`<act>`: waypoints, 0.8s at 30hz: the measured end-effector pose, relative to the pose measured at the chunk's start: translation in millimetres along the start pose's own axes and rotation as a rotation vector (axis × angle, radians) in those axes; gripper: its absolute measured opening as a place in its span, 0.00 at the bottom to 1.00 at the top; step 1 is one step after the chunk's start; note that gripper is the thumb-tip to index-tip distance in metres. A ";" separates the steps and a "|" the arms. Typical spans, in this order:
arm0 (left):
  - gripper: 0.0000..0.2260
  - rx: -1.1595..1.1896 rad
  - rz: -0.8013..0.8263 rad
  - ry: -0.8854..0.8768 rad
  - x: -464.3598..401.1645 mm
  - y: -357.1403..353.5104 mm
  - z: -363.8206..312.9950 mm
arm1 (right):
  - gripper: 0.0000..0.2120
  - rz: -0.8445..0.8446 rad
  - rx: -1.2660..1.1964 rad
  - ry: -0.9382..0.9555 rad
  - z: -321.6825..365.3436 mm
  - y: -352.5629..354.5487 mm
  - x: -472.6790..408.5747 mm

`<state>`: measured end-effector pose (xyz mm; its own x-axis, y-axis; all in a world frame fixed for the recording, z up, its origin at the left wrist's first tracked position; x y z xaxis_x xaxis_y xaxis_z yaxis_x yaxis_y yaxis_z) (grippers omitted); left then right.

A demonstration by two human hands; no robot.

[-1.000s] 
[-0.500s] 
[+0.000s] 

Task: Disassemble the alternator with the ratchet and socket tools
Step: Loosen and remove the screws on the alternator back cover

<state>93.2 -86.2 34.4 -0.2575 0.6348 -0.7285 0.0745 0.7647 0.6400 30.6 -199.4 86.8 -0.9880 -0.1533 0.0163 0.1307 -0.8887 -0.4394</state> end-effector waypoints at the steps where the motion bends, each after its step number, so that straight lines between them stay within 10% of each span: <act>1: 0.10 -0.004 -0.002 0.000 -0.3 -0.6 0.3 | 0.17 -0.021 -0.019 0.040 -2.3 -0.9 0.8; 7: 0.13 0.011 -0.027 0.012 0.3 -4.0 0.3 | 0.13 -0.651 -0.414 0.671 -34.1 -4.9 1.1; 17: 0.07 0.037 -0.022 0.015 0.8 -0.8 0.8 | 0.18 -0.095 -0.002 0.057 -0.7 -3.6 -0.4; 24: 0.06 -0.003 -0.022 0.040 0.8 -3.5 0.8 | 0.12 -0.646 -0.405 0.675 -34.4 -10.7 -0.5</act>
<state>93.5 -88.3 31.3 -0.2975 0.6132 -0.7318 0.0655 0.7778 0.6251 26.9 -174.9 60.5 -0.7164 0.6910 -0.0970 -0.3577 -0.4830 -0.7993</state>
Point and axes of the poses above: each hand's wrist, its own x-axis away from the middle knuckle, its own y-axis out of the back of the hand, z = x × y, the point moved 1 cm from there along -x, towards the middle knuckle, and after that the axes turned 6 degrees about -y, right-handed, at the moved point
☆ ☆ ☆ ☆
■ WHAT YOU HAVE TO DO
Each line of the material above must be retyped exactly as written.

■ ANSWER FOR THIS EXERCISE
`<act>`: waypoints, 0.8s at 30hz: the measured end-effector pose, relative to the pose measured at the chunk's start: translation in millimetres along the start pose's own axes and rotation as a rotation vector (axis × angle, radians) in those axes; gripper: its absolute measured opening as a place in its span, 0.00 at the bottom to 1.00 at the top; step 1 is one step after the chunk's start; note that gripper is the thumb-tip to index-tip distance in metres. A ";" separates the steps and a "|" the arms. Typical spans, in this order:
arm0 (left):
  - gripper: 0.0000..0.2260
  - rx: -1.1595..1.1896 rad
  - rz: -0.8013..0.8263 rad
  - ry: -0.8854..0.8768 rad
  - x: -464.3598..401.1645 mm
  - y: -357.1403..353.5104 mm
  - z: -363.8206..312.9950 mm
arm1 (right):
  - gripper: 0.0000..0.2120
  - rz: -0.8445..0.8446 rad
  - rx: -1.2660..1.1964 rad
  - ry: -0.9382..0.9555 rad
  - z: -321.6825..365.3436 mm
  - y: -352.5629..354.5487 mm
  - x: -472.6790..408.5747 mm

`<state>`: measured end-effector pose (xyz mm; its own x-axis, y-axis; all in a world frame fixed for the recording, z up, its origin at the left wrist's first tracked position; x y z xaxis_x xaxis_y xaxis_z yaxis_x yaxis_y yaxis_z) (grippers omitted); left then right.

A demonstration by two human hands; no robot.

[-1.000s] 
[-0.500s] 
[+0.000s] 

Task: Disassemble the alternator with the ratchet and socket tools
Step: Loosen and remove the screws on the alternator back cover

<state>93.2 -86.2 34.4 -0.2575 0.6348 -0.7285 0.0745 0.7647 0.6400 30.6 -199.4 86.8 -0.9880 -0.1533 0.0163 0.1307 -0.8887 -0.4394</state> end-effector waypoints at the steps where the motion bends, each after its step number, so that straight lines between them stay within 10% of each span: <act>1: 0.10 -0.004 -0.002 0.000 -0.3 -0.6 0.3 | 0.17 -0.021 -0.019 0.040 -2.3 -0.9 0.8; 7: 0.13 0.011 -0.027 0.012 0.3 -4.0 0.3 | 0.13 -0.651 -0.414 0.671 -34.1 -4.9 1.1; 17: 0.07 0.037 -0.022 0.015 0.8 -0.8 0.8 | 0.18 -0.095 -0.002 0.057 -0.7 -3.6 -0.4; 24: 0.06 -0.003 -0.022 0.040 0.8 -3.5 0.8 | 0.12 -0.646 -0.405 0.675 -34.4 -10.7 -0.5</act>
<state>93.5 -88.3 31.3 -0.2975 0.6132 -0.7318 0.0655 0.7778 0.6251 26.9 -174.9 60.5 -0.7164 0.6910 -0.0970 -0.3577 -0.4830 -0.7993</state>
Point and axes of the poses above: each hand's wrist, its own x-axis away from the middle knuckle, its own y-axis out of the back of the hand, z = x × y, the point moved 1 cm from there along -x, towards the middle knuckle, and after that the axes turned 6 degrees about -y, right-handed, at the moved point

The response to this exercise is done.